Only six water cannons are operational in the United Kingdom, all held by the Police Service of Northern Ireland (PSNI); these are Somati RCV9000 Vehicle Mounted Water Cannons built on GINAF chassis, which after extensive evaluation by a Defence Scientific Advisory Council sub-committee as a less-lethal replacement of baton rounds, began to enter service with the PSNI from 2004 onwards.[39][40][41] Water cannon use outside Northern Ireland is not approved, and would require the statutory authorisation from the Home Secretary for use in England and Wales[42] or the parliament of Scotland for use in Scotland.[citation needed]
In June 2014, London's Deputy Mayor for Policing and Crime Stephen Greenhalgh authorised the Metropolitan Police to buy three-second-hand Wasserwerfer 9000s from the German Federal Police. Mayor of London Boris Johnson said that the purchase had been authorised before Parliamentary approval, as the three cannons cost £218,000 to purchase and would require a further £125,000 of work before being deemed suitable for service, as opposed to £870,000 for a single new machine.[43] But after a study of their safety and effectiveness, Home Secretary Theresa May said in Parliament in July 2015 that she had decided not to license them for use.[44] They were sold in November 2018 with the intention that they were to be broken up for spare parts.[45]

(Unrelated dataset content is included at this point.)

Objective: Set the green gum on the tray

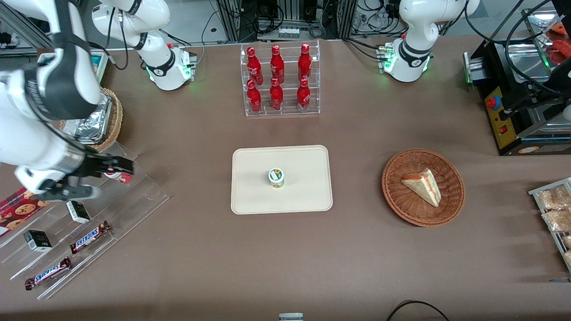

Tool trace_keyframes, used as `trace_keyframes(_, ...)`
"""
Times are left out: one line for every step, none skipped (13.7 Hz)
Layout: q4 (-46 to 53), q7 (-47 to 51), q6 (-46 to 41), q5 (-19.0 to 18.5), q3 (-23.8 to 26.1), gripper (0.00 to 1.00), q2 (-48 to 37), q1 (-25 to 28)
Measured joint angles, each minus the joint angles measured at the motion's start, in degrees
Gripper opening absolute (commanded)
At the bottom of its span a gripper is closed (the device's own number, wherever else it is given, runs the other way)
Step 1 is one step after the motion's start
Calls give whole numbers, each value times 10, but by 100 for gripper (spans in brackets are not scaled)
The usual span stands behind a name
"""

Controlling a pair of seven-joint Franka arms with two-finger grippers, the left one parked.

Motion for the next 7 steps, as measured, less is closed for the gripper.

Truck-based water cannon, and fire hoses used as improvised water cannons, were used widely in the United States during the 1960s for both riot control and suppressing peaceful civil rights marches, including the infamous use ordered by Eugene "Bull" Connor in Birmingham, Alabama in 1963.[46][47] The newsreel footage of police turning water cannons and police dogs on civilians—both student protesters and bystanders alike, including children as young as six—widely viewed as shocking and inappropriate and helped turn public sympathies towards civil rights.[48] Water cannons were used in November 2016 during the Dakota Access Pipeline protests.[49] In August 2020, state senator Floyd Prozanski suggested water cannons be used by police against protesters in Portland, Oregon.[50]
Water cannons are used in hydraulic mining to dislodge rock material or move sediment. In the placer mining of gold or tin, the resulting water-sediment slurry is directed through sluice boxes to remove the gold. It is also used in mining kaolin and coal.